As a guide to quell the confusion which exists, the following breakdown of contributory negligence into four types explains what defenses are available, and what defense is not available.
(1) Contributory negligence in the form of assumption of risk is available as a defense as stated supra.

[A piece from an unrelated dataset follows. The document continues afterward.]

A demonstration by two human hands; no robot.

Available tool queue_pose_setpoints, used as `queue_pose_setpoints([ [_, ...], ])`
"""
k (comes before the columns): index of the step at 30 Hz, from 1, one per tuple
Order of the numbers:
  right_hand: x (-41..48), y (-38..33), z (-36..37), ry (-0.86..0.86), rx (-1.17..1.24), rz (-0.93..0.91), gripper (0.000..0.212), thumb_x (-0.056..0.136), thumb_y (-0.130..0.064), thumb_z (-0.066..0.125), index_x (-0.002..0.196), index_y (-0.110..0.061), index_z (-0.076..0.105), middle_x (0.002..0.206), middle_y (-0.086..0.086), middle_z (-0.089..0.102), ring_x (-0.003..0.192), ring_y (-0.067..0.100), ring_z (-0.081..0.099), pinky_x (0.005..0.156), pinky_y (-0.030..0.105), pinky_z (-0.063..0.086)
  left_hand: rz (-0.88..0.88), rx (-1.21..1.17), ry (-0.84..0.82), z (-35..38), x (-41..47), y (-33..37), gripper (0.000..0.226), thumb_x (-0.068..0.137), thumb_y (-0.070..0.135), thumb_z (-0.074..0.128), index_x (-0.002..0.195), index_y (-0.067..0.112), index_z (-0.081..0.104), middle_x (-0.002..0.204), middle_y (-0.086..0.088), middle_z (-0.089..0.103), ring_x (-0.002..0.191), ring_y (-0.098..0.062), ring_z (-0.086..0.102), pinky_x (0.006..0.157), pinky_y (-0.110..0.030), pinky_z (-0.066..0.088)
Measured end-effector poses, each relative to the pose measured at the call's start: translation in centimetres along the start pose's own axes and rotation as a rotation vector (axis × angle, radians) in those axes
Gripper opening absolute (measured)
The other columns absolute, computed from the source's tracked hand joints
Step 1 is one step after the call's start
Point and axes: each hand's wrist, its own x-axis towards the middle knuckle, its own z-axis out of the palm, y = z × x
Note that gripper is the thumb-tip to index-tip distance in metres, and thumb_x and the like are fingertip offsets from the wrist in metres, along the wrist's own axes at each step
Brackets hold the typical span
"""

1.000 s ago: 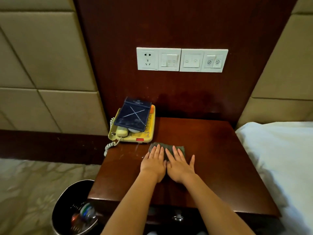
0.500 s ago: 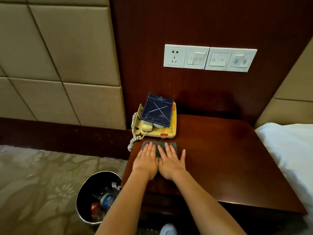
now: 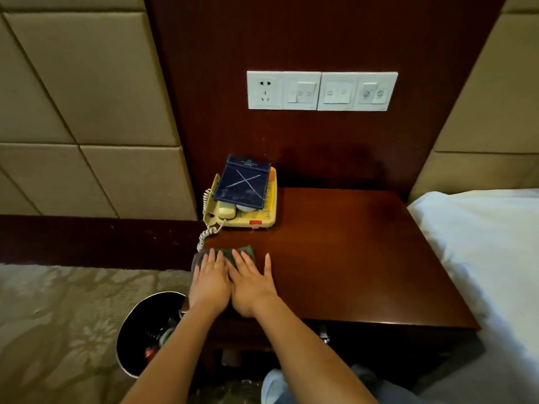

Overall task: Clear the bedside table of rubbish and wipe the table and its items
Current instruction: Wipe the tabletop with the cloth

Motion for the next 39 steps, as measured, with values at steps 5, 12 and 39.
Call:
queue_pose_setpoints([
  [5, -2.9, 7.1, -0.2, 0.033, -0.033, 0.062, 0.062, 0.101, -0.029, 0.025, 0.15, -0.03, -0.013, 0.156, -0.004, -0.025, 0.144, 0.013, -0.021, 0.107, 0.062, -0.019, 0.071, -0.054, -0.018, 0.5, -1.2, 8.0, 0.052, 0.103, 0.029, 0.014, 0.151, 0.012, 0.003, 0.16, -0.005, -0.004, 0.147, -0.017, -0.004, 0.119, -0.034, 0.001],
  [12, -10.8, 20.1, 0.5, 0.078, 0.027, 0.343, 0.065, 0.099, -0.044, 0.026, 0.151, -0.031, -0.011, 0.156, -0.009, -0.025, 0.143, 0.006, -0.019, 0.109, 0.061, -0.012, 0.279, -0.027, -0.136, 3.9, -2.1, 22.7, 0.054, 0.103, 0.029, 0.013, 0.151, 0.011, 0.0, 0.159, -0.002, -0.008, 0.147, -0.015, -0.007, 0.118, -0.032, -0.004],
  [39, -0.9, 1.4, 0.2, 0.049, 0.052, 0.144, 0.058, 0.1, -0.031, 0.021, 0.151, -0.029, -0.007, 0.156, 0.001, -0.025, 0.144, 0.019, -0.022, 0.107, 0.064, -0.017, 0.131, -0.095, -0.044, -0.7, 0.2, 2.1, 0.052, 0.102, 0.023, 0.025, 0.151, 0.009, 0.012, 0.16, -0.006, 0.001, 0.147, -0.016, 0.003, 0.117, -0.031, 0.002],
])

(2) Plaintiffs misuse of the product in a manner that could not have been reasonably foreseen by the manufacturer is available as a defense. Plaintiff’s misuse, rather than a product defect, becomes the proximate cause of plaintiff’s injuries or damages. Thus, defendant can assert plaintiff’s misuse to disprove causation. Strictly speaking, this is part of the denial of plaintiff’s case, rather than an affirmative defense. Brown v. General Motors Corp., 355 F.2d 814 (4th Cir. 1966); Swain v. Boeing Airplane Co., 337 F.2d 940 (2nd Cir.), cert. denied, 380 U.S. 951, 85 S.Ct. 1083, 13 L.Ed.2d 969 (1964); Greeno v. Clark Equipment Co., 237 F. Supp. 427 (D.Ind.1965); Erickson v. Sears, Roebuck & Co., 240 Cal.App.2d 793, 50 Cal.Rptr. 143 (Ct.App.2nd Dist. 1966).

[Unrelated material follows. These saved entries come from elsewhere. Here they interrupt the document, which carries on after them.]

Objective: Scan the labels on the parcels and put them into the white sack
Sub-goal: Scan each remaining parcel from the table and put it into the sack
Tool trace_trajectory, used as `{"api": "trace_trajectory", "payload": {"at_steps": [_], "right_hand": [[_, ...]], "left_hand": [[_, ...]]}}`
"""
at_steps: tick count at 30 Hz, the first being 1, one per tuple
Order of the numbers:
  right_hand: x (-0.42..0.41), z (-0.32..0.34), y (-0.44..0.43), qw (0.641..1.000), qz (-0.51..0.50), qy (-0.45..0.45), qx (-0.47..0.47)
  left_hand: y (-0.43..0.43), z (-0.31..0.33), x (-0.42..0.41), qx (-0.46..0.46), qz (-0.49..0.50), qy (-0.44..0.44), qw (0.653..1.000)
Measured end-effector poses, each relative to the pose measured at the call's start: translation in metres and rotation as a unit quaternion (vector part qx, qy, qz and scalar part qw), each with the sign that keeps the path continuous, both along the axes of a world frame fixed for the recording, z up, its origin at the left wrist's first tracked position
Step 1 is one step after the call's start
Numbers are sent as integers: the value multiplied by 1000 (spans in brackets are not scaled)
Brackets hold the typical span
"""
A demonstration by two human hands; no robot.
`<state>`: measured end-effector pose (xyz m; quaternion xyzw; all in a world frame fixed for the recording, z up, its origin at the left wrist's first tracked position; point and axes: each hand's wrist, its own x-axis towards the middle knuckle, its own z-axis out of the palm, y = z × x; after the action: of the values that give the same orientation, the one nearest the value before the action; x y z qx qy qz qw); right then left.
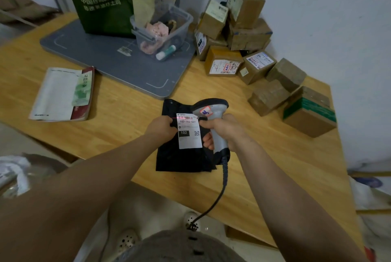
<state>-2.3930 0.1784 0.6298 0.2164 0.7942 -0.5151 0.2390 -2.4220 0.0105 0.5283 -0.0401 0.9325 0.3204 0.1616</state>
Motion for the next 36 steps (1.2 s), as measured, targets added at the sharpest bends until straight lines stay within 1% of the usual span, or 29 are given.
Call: {"api": "trace_trajectory", "payload": {"at_steps": [9, 13, 16, 18, 20, 25, 30, 36], "right_hand": [[-7, -4, 2, 1000, 5, -5, 1], [-9, -4, 3, 1000, 8, -7, 0], [-10, -4, 4, 1000, 12, -12, -2], [-10, -4, 5, 1000, 15, -13, -3], [-11, -5, 8, 1000, 17, -11, -1], [-12, -6, 15, 1000, 16, -15, -3], [-14, -8, 21, 1000, 20, -15, -6], [-13, -8, 22, 999, 28, -20, -5]], "left_hand": [[-9, -9, -10, -11, 52, -18, 998], [-8, -15, -15, -17, 76, -50, 996], [-1, -18, -17, -66, 60, -69, 994], [4, -20, -19, -112, 51, -60, 991], [10, -22, -22, -135, 49, -54, 988], [18, -24, -22, -122, 84, -84, 985], [17, -33, -22, -35, 163, -96, 981], [14, -29, -26, -32, 162, -76, 983]]}}
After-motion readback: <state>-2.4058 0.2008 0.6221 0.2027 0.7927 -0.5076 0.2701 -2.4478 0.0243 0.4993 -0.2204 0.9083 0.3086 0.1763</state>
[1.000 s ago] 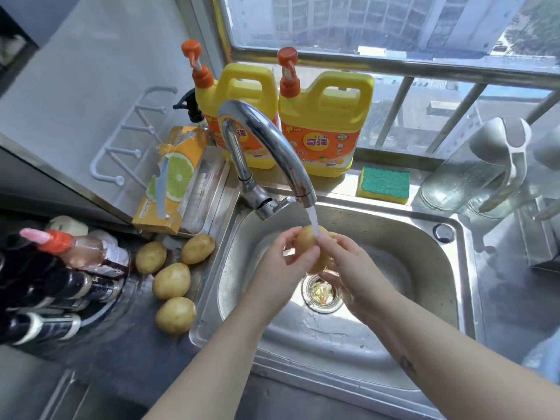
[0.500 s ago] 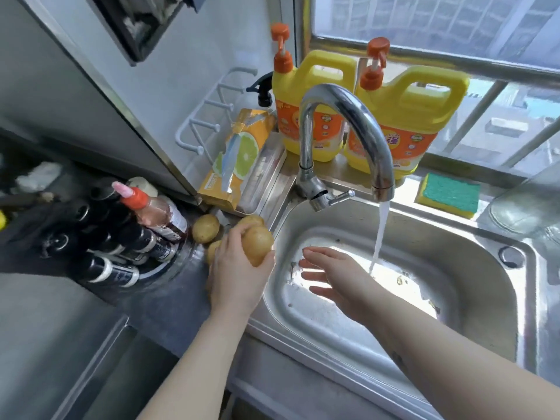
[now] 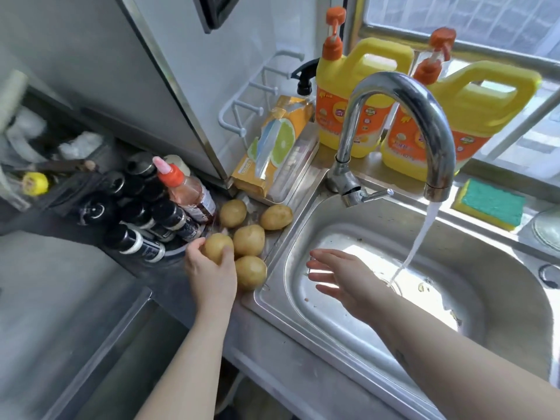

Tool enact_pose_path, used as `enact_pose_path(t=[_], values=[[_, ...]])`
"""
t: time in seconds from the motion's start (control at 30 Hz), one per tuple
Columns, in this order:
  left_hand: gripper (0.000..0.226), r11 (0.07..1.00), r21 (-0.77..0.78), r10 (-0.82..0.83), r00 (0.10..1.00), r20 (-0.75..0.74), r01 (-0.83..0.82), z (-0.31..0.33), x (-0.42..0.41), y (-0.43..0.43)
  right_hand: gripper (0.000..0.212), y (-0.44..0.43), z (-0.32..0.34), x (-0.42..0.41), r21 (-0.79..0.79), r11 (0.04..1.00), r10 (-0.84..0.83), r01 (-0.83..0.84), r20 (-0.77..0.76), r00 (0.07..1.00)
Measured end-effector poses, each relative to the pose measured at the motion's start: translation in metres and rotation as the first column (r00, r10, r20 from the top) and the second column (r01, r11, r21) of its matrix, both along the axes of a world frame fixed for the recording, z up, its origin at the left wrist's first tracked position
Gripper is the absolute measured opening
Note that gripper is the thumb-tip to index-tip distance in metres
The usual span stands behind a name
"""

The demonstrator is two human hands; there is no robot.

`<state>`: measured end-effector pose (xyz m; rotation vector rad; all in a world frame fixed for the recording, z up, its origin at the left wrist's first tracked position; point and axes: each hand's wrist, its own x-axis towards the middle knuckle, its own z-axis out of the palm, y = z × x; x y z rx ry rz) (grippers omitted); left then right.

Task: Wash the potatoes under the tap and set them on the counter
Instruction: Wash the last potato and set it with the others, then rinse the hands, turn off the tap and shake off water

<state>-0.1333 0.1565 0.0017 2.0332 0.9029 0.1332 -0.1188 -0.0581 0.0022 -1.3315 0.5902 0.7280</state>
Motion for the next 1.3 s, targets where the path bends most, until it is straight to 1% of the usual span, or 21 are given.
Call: enact_pose_path(t=[0.23,0.4,0.5,0.57,0.6,0.63,0.7,0.73,0.77,0.8,0.83,0.9,0.93,0.97,1.03,1.07,1.13,1.23,1.3], values=[[0.051,0.995,-0.075,0.067,0.995,-0.072,-0.072,-0.002,-0.003,0.003,0.023,0.0,-0.004,-0.002,-0.002,1.0,-0.006,0.006,-0.005,1.0],[0.062,0.999,-0.04,0.002,0.982,-0.187,-0.01,-0.006,-0.002,0.0,0.024,-0.003,-0.003,-0.001,-0.01,1.0,-0.017,0.017,-0.007,1.0],[0.067,1.0,-0.025,-0.014,0.981,-0.193,0.01,-0.004,-0.005,-0.006,0.023,-0.007,-0.001,-0.001,-0.016,1.0,-0.027,0.027,-0.004,1.0],[0.065,0.999,0.033,-0.027,0.985,-0.172,0.033,-0.001,-0.008,-0.012,0.02,-0.01,0.001,-0.001,-0.031,0.998,-0.054,0.054,0.011,0.998],[0.061,0.995,0.085,-0.036,0.987,-0.154,0.049,0.0,-0.01,-0.014,0.017,-0.012,0.002,-0.001,-0.041,0.995,-0.093,0.094,0.029,0.995],[0.056,0.984,0.163,-0.055,0.991,-0.124,0.075,0.002,-0.011,-0.017,0.015,-0.014,0.004,-0.001,-0.052,0.986,-0.154,0.157,0.051,0.987],[0.043,0.943,0.299,-0.155,0.988,-0.003,0.149,0.005,-0.012,-0.029,0.02,-0.022,0.007,0.001,-0.069,0.944,-0.316,0.322,0.088,0.945],[0.036,0.927,0.32,-0.234,0.969,0.076,0.198,0.006,-0.01,-0.038,0.025,-0.028,0.008,0.002,-0.072,0.913,-0.394,0.401,0.095,0.914],[0.027,0.917,0.296,-0.321,0.937,0.141,0.269,0.006,-0.007,-0.051,0.029,-0.034,0.009,0.003,-0.073,0.881,-0.461,0.468,0.093,0.882],[0.019,0.898,0.251,-0.408,0.896,0.174,0.36,0.009,-0.003,-0.068,0.032,-0.04,0.011,0.003,-0.071,0.85,-0.517,0.523,0.087,0.852],[0.014,0.864,0.19,-0.496,0.851,0.173,0.466,0.01,0.0,-0.086,0.033,-0.047,0.012,0.004,-0.068,0.822,-0.561,0.566,0.082,0.824],[0.019,0.75,0.036,-0.66,0.744,0.106,0.66,0.015,0.007,-0.126,0.031,-0.06,0.016,0.004,-0.066,0.779,-0.618,0.623,0.088,0.781],[0.023,0.69,-0.049,-0.72,0.691,0.065,0.723,0.016,0.011,-0.144,0.029,-0.066,0.019,0.004,-0.063,0.764,-0.635,0.642,0.096,0.766],[0.026,0.638,-0.099,-0.764,0.644,0.042,0.763,0.017,0.015,-0.159,0.029,-0.072,0.022,0.004,-0.061,0.754,-0.647,0.654,0.107,0.755],[0.028,0.573,-0.12,-0.814,0.58,0.028,0.811,0.016,0.027,-0.18,0.031,-0.085,0.025,0.003,-0.06,0.742,-0.656,0.667,0.141,0.742],[0.028,0.568,-0.123,-0.818,0.575,0.028,0.814,0.016,0.035,-0.186,0.032,-0.091,0.026,0.002,-0.064,0.745,-0.648,0.664,0.164,0.743],[0.029,0.587,-0.122,-0.805,0.593,0.022,0.8,0.018,0.053,-0.192,0.034,-0.103,0.028,-0.001,-0.098,0.767,-0.609,0.634,0.197,0.768],[0.035,0.597,-0.068,-0.8,0.599,0.012,0.799,0.02,0.076,-0.19,0.034,-0.112,0.029,-0.006,-0.144,0.795,-0.557,0.589,0.211,0.803],[0.036,0.59,-0.042,-0.806,0.591,0.016,0.806,0.02,0.086,-0.185,0.032,-0.111,0.029,-0.008,-0.143,0.813,-0.533,0.565,0.209,0.82]])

Automobile accidents or collisions caused by negligent driving are reasonably foreseeable. Therefore, the defense of product misuse cannot be based on facts tending to prove negligent driving by plaintiff that resulted in a collision. Culpepper v. Volkswagen of America, Inc., 33 Cal.App.3d 510, 109 Cal.Rptr. 110 (Ct.App.4th Dist. 1973); Cronin v. J.B.E. Olson Corp., 8 Cal.3d 121, 104 Cal.Rptr. 433, 501 P.2d 1153 (1972); Thompson v. Package Machinery Company, 22 Cal.App.3d 188, 99 Cal.Rptr. 281 (Ct.App.2nd Dist. 1971); Higgins v. Paul Hardeman, Inc., 457 S.W. 2d 943 (Ct.App.1970).

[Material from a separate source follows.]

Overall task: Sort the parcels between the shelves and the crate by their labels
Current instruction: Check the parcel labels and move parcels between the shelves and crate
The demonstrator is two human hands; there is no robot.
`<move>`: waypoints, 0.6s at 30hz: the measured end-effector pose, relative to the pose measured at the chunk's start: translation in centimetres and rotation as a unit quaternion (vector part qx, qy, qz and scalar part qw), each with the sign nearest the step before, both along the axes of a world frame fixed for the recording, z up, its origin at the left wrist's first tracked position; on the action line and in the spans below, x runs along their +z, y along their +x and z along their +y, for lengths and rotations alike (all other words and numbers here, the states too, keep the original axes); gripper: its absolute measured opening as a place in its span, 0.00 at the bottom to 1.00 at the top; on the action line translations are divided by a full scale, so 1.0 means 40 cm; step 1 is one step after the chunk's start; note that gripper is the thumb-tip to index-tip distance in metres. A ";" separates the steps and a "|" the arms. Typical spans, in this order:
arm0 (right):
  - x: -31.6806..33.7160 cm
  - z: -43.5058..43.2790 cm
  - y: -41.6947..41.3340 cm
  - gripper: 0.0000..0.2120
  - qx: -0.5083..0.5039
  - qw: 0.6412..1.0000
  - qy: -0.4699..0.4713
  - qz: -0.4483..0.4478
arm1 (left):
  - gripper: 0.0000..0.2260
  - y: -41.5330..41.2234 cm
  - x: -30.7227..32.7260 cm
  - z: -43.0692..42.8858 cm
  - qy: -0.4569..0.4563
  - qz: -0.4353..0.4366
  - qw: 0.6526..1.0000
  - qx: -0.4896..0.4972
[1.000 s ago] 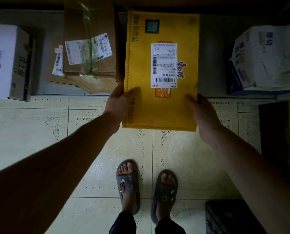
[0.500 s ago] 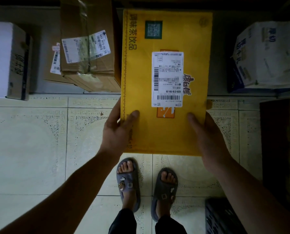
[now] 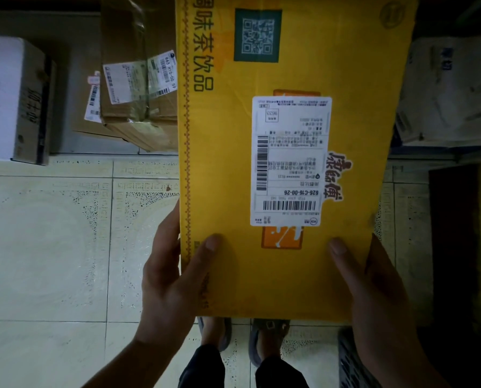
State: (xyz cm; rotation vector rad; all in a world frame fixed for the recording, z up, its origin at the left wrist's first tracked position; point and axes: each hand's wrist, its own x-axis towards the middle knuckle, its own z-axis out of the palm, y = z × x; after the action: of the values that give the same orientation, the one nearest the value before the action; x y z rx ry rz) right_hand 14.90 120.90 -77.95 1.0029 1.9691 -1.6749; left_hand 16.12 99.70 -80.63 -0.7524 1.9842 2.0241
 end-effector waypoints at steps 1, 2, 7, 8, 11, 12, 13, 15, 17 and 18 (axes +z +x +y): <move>0.001 0.000 0.002 0.21 -0.003 1.000 0.000 0.001 | 0.30 0.001 0.003 0.000 0.002 0.003 1.000 0.000; 0.002 0.001 0.005 0.20 -0.006 1.000 -0.002 0.003 | 0.30 0.003 0.006 0.001 0.003 0.006 1.000 -0.001; 0.000 0.001 0.018 0.22 -0.018 1.000 -0.004 0.011 | 0.30 0.008 0.006 0.000 -0.004 0.007 1.000 -0.002; -0.002 0.002 0.019 0.21 -0.015 1.000 -0.003 0.011 | 0.30 0.007 0.004 -0.001 -0.005 0.004 1.000 -0.005; -0.011 0.002 0.016 0.18 0.005 1.000 -0.003 0.011 | 0.30 0.003 -0.013 -0.003 -0.007 -0.006 1.000 -0.015; -0.016 0.003 0.012 0.17 0.011 1.000 0.000 0.014 | 0.30 -0.002 -0.020 -0.003 -0.005 -0.012 1.000 -0.019; -0.023 0.003 0.006 0.15 0.017 1.000 0.008 0.019 | 0.30 -0.009 -0.027 -0.003 -0.002 -0.019 1.000 -0.023; -0.043 0.007 -0.010 0.14 0.021 0.999 0.025 0.033 | 0.31 -0.028 -0.040 -0.001 0.005 -0.030 0.999 -0.028; -0.066 0.009 -0.032 0.13 0.016 0.998 0.035 0.040 | 0.32 -0.048 -0.059 0.001 0.011 -0.041 0.999 -0.024; -0.079 0.011 -0.045 0.11 0.013 0.998 0.035 0.041 | 0.32 -0.060 -0.069 0.002 0.013 -0.046 0.999 -0.023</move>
State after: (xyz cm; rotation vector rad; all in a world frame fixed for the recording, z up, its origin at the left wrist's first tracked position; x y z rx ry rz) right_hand 13.10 121.35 -81.10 0.9421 2.0966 -1.6694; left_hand 13.74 99.79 -83.40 -0.7718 1.9043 1.9495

The great weight of authority throughout the country holds that product misuse by the plaintiff that was unforeseeable by the defendant-manufacturer constitutes contributory negligence in a Section 402A liability action. Foreseeable product misuse is not contributory negligence Whether a given misuse is foreseeable or unforeseeable is a question of fact for the jury in each case. General Motors Corporation v. Walden, 406 F.2d 606 (10th Cir. 1969); Olsen v. Royal Metals Corp., 392 F.2d 116 (5th Cir. 1968); Helene Curtis Indus., Inc. v. Pruitt, 385 F.2d 841 (5th Cir. 1967); Simpson Timber Co. v. Parks, 369 F.2d 324 (9th Cir. 1966), rev’d in plaintiff’s favor, 388 U.S. 459, 87 S.Ct. 2115, 18 L.Ed.2d 1319 (1967), plaintiff ultimately prevailing in 390 F.2d 353 (1968); Spruill v. Boyle-Midway, Inc., 308 F.2d 79 (4th Cir. 1962) ; Boyl v. California Chemical Co., 221 F.Supp. 669 (D.Or.1963); Culpepper v. Volkswagen of America, Inc., supra; Cronin v. I.B.E. Olson Corp., supra; Thompson v. Package Machinery Company, supra; Martinez v. Nichols Conveyor & Engineering Co., 243 Cal.App.2d 795, 52 Cal.Rptr. 842 (1966); Phillips v. Ogle Aluminum Furniture, Inc., 106 Cal.App.2d 650, 235 P.2d 857 (Cal.App. 1959); Dunham v. Vaughan & Bushnell Mfg. Co., 86 Ill.App.2d 315, 229 N.E.2d 684 (1967); Higgins v. Paul Hardeman, Inc., supra; Haberly v. Reardon Co., 319 S.W. 2d 859 (Mo. 1958); Speyer, Inc. v. Humble Oil & Refining Co., 275 F.Supp. 861 (W. D.Pa.1967); Ringstad v. I. Magnin & Co., 39 Wash.2d 923, 239 P.2d 848 (Wash. 1952).
(3) Plaintiff’s misuse of the product which causes the defect to be put into operation is available as a defense. Culpep-per, supra; Cronin, supra; Thompson, supra; Higgins, supra.
(4) A manufacturer may not rely on the most common form of contributory negligence — plaintiff’s negligent failure to discover the defective condition of defendant’s product, or to guard against the possibility of its existence. Jurisdictions throughout the country have removed this defense from the manufacturer’s arsenal when the plaintiff pleads a special liability* theory. Restatement, Torts 2d § 402A, Comment n, at 356; Messick v. General Motors Corporation, supra; Williams v. Ford Motor Company, supra; Devaney v. Sarno, supra; Ford Motor Company v. Henderson, supra; Hartzell Propeller Company v. Alexander, supra; Annot., Products Liability, supra; Annot., Products Liability: Strict Liability in Tort, supra.
Contributory negligence in the form commonly known as assumption of risk, and in the form of plaintiff’s misuse of the product which was the proximate cause of his injuries, are the only types of defenses that are available in a products liability action that is founded on Section 402A.